(INFORMATION SHOWN begins)

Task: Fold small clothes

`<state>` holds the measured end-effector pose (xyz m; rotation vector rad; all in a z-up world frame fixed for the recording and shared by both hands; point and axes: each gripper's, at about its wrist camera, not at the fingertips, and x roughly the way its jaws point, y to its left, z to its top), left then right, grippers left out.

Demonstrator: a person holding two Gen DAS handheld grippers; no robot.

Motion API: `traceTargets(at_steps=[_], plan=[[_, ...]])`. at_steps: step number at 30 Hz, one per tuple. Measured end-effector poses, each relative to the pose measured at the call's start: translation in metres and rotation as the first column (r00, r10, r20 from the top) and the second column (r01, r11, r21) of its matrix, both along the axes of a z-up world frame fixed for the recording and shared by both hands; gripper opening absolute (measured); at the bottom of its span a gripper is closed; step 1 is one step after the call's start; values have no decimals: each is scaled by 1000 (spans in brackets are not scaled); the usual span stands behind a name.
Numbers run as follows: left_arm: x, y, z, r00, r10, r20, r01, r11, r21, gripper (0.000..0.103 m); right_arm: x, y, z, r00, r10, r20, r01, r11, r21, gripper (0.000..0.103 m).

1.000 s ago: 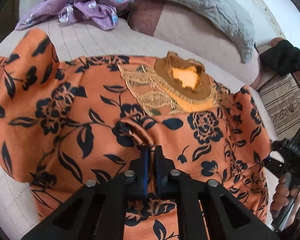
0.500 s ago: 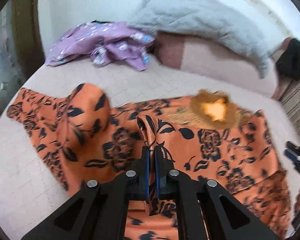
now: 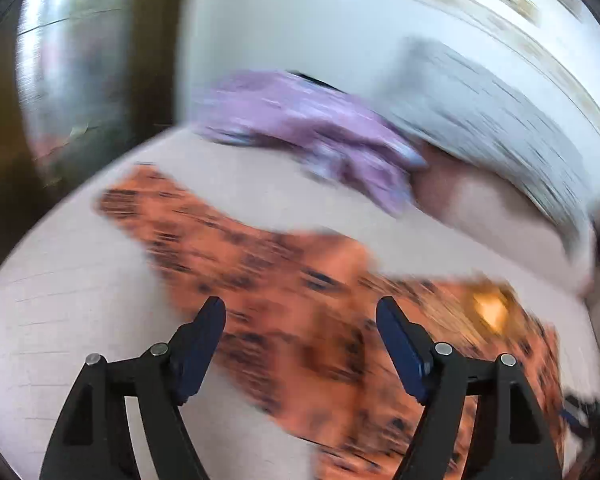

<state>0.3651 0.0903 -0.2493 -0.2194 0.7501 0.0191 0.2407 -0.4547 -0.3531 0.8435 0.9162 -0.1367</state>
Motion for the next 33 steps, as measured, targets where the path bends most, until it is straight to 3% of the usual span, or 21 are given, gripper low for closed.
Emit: traceTargets(at_steps=[2,5,8,15,16,20,22,23,26,29,33], plan=[[9,43,-9,991,126,-38,-128,991,-48,79,-2,4,3,1000,8,11,-8,1000,-8,57],[17,85,-31,968,218,-122,-237,956,-175,79,-4,10,4,1000,10,20,-10,1000,3,57],[30,110,-56,950,241,-197,-292,909,-296,79,-1,19,5,999,26,25,-26,1000,7,57],[63,122,-88,949,196,-246,-288,856,-429,76,4,36,5,998,61,26,-60,998,-30,57],[67,122,-92,950,190,-246,-283,856,-433,72,4,36,4,998,62,24,-61,998,-29,57],[85,116,-95,962,168,-215,-243,884,-399,34,5,35,3,998,61,22,-61,998,-31,57],[94,111,-98,965,160,-206,-229,899,-374,25,5,36,2,998,62,21,-61,998,-30,57],[98,108,-98,967,162,-197,-223,912,-345,12,5,36,2,998,62,19,-61,998,-29,57],[102,100,-91,969,164,-185,-212,935,-282,9,6,36,2,998,60,19,-59,998,-33,57],[97,81,-63,983,146,-115,-168,962,-217,8,6,33,5,998,49,33,-47,998,-37,57],[79,20,-4,1000,5,26,-3,996,-89,8,0,22,16,998,9,69,-7,1000,-24,57]])
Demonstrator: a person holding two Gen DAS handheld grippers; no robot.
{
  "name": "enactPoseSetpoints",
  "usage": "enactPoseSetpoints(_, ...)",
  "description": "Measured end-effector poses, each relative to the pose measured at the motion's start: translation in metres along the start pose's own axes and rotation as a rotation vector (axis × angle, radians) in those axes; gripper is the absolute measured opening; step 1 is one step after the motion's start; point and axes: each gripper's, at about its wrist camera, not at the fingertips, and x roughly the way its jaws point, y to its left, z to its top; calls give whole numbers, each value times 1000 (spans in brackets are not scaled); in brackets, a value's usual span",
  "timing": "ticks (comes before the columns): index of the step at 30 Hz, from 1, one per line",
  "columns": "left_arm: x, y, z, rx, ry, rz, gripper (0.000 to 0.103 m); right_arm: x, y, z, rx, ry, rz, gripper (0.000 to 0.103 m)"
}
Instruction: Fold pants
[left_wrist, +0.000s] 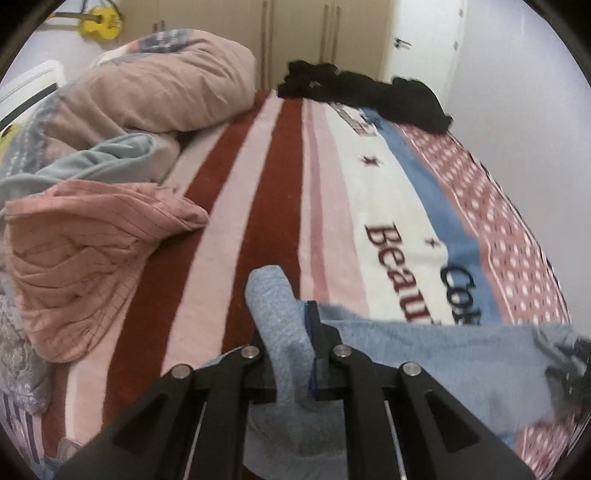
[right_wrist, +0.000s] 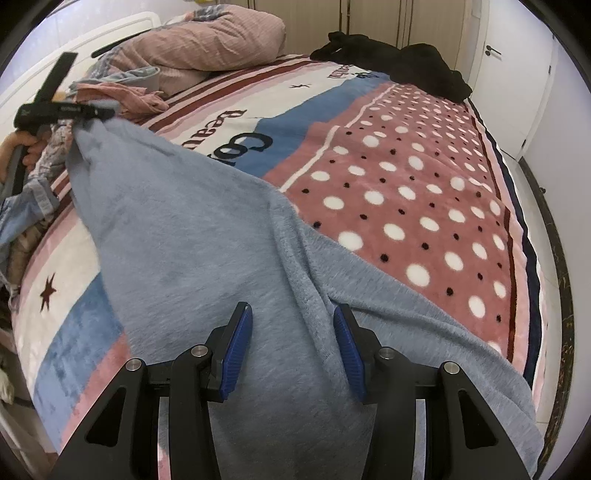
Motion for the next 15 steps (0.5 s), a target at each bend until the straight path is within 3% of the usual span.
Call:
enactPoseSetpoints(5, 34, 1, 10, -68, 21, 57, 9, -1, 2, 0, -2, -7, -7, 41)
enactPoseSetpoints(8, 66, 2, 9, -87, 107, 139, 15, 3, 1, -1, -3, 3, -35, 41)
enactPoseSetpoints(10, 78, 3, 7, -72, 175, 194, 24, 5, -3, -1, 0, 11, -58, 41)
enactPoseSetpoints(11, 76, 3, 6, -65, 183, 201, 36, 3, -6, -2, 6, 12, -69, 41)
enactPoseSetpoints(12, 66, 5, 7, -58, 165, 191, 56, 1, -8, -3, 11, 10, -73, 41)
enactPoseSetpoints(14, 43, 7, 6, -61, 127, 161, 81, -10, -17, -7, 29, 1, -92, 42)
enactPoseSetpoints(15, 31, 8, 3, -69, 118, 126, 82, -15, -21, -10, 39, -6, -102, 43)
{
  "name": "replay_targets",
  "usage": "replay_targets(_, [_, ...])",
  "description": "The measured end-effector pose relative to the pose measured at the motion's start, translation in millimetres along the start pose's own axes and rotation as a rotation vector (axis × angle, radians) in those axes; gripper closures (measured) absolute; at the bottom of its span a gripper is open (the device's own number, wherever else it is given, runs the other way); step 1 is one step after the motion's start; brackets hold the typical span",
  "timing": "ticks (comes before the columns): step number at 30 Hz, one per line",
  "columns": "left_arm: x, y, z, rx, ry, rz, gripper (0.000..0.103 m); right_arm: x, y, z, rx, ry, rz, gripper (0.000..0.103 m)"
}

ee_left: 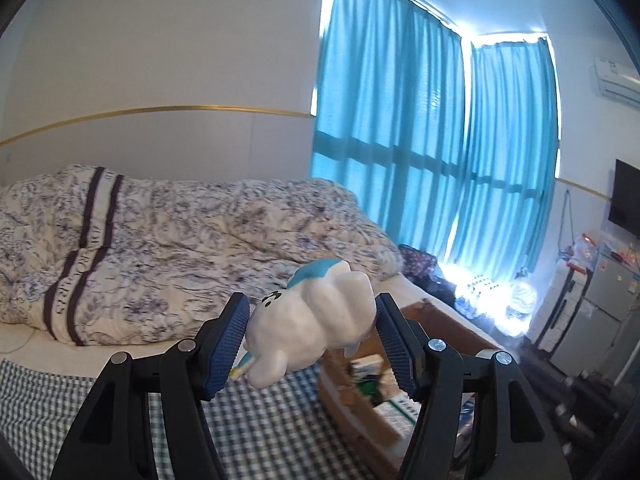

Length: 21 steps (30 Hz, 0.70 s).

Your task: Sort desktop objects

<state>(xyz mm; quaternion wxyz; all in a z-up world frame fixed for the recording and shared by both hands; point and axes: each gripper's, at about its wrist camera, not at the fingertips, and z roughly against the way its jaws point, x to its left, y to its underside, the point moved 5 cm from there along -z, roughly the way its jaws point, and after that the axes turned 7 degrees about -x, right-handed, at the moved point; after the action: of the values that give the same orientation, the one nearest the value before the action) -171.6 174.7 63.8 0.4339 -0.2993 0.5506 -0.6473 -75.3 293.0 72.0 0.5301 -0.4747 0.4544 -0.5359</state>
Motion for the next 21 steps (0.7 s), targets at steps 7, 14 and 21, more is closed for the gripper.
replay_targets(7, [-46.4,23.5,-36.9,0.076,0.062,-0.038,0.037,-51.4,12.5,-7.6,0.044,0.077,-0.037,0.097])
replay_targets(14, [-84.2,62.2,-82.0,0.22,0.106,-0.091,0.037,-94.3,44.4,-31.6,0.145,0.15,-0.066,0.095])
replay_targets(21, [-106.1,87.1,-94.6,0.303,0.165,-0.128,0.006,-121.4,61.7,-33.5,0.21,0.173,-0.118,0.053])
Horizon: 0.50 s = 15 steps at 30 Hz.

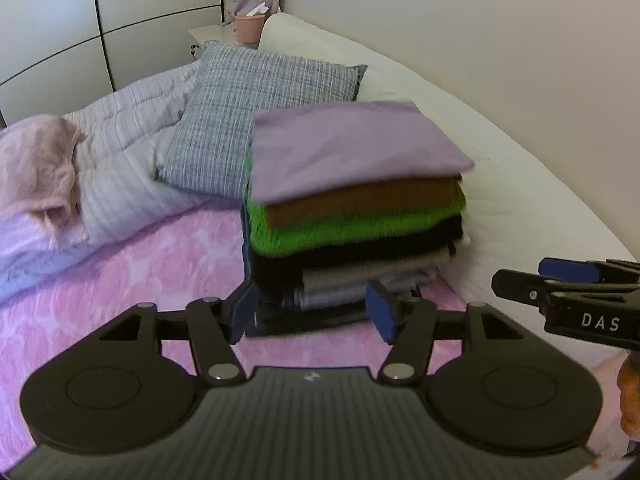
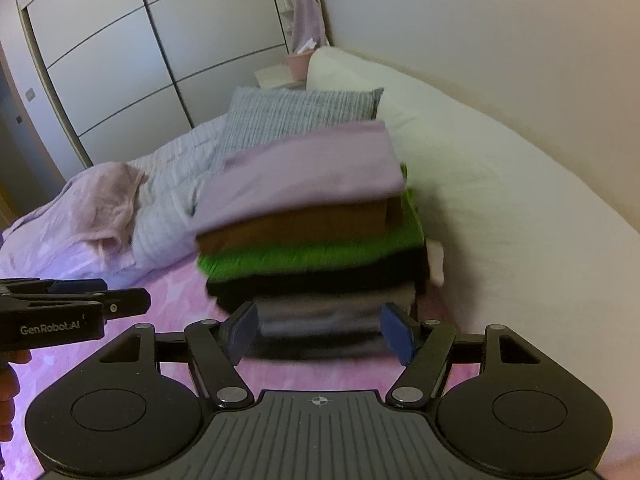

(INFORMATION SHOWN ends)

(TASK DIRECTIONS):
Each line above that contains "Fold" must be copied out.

(EXERCISE RESPONSE):
Task: Fold small clothes
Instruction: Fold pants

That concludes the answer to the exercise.